Remedy Entertainment aren’t necessarily a company that have dominated the industry like Rockstar or Naughty Dog, but they have amassed a reputation for the zany and the weird with their titles. Alan Wake marked the start of Remedy’s adventure into the peculiar and the supernatural and it received excellent reviews from critics. Quantum Break, with its equally weird plot concept, lived up to Remedy’s standards of oddity, but fell flat when it decided to stand as a hybrid of both a video game and TV show.
Control is Remedy’s third eccentric title where the player controls Jesse Faden, who for personal reasons, has managed to track down the Federal Bureau of Control (FBC for short) in New York, who specialize in all things zany, confusing, and “paranatural”. Upon Jesse setting foot in the building, mind-boggling nonsense ensues such as Jesse becoming the new director of the FBC, and then having to defend the FBC whilst it’s under attack from a supernatural entity called the Hiss.
The story is substantial; constantly posing more questions than answers as the game continues, but the confusion never feels frustrating.
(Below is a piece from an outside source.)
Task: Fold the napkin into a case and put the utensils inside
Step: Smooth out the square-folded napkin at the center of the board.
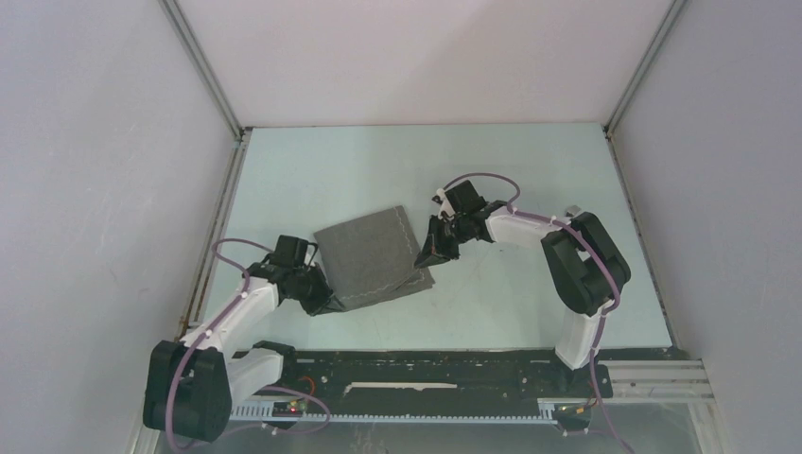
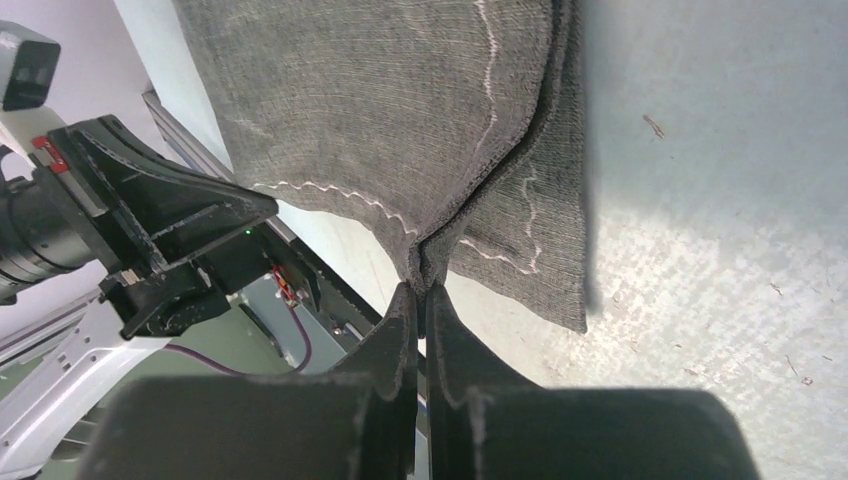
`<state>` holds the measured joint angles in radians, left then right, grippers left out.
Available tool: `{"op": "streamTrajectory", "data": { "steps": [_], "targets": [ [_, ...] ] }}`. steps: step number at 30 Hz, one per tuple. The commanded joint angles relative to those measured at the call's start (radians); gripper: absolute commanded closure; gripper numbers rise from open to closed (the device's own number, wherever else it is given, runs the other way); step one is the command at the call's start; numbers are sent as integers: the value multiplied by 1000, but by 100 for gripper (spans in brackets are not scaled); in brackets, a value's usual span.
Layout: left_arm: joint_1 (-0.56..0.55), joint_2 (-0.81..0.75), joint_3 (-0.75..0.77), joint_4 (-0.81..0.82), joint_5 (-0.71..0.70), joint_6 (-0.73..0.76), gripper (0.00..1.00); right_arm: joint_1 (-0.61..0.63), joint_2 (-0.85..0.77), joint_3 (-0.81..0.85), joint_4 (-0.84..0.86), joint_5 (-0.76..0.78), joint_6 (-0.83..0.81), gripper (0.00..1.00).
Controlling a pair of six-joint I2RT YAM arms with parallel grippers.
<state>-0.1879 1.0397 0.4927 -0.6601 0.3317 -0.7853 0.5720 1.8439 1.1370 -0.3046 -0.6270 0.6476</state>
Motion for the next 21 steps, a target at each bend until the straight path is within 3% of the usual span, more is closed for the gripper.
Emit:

Instead, Remedy manipulates the player and their curiosity so immaculately that you feel induced to unravel the mystery that is the FBC and every riddle within it.
On the surface, the game taking place solely within the Federal Bureau Control leaves little to the player’s presumptuous imagination. The FBC initially appears as a standard, generic office. However, the odd and eccentric plot reflects the world the game exists in. The Federal Bureau Control is way more than a simple office. It constantly evolves and changes, and is far bigger and more complicated than it should ever be. On a technical level, this makes exploring the FBC refreshing and exciting. To situate a game of abnormality and curiosity in such an ordinary locale – with a twist – the player’s perception is manipulated and tampered with. It’s thrilling.
Not only does its locale feel special and unique, the gameplay is something of a surprise in today’s industry. Throughout her stay in the FBC, Jesse Faden becomes equipped with various telekinetic and supernatural powers that slowly improve upon and complicate combat, making the game feel like it has a steady and satisfying sense of progression. At the beginning, Jesse is equipped with only a pistol – the Service Weapon – but eventually you’ll be flinging standard office décor at your foes and it feels oh so satisfying every single time. The gameplay is fluid, where the player feels (pardon the pun) in control of every hostile encounter, and as soon as the player begins to lose control (heh) is when they start to struggle.
It’s hard to commend Control completely without addressing the plot within – but that would be spoilers. However, it’s also difficult to praise this game completely when it has its flaws. The biggest weakness Control has is its framerate. At erratic points whilst playing, (this joke never gets old) the game can lose control and is consumed by frequent stuttering and freezing due to framerate drops. The map is also awkward and very hard to digest – with the FBC already being a maze, navigating it gets much harder when the map doesn’t show you the layout of the building in a concise and comprehensible way. As a smaller, final and petty criticism, Jesse Faden’s character model looks slightly imperfect – though this may’ve been intentional – and it’s occasionally distracting.
Control is a diamond in the rough, in essence. Though it seems a bit rough around the edges, at its core this game is something unique and special – and that outweighs its problems. However, the problems are sadly too prominent (at least at the time of reviewing) for the game to be enjoyed to its absolute. That doesn’t mean that this game isn’t an absolute blast to play, though.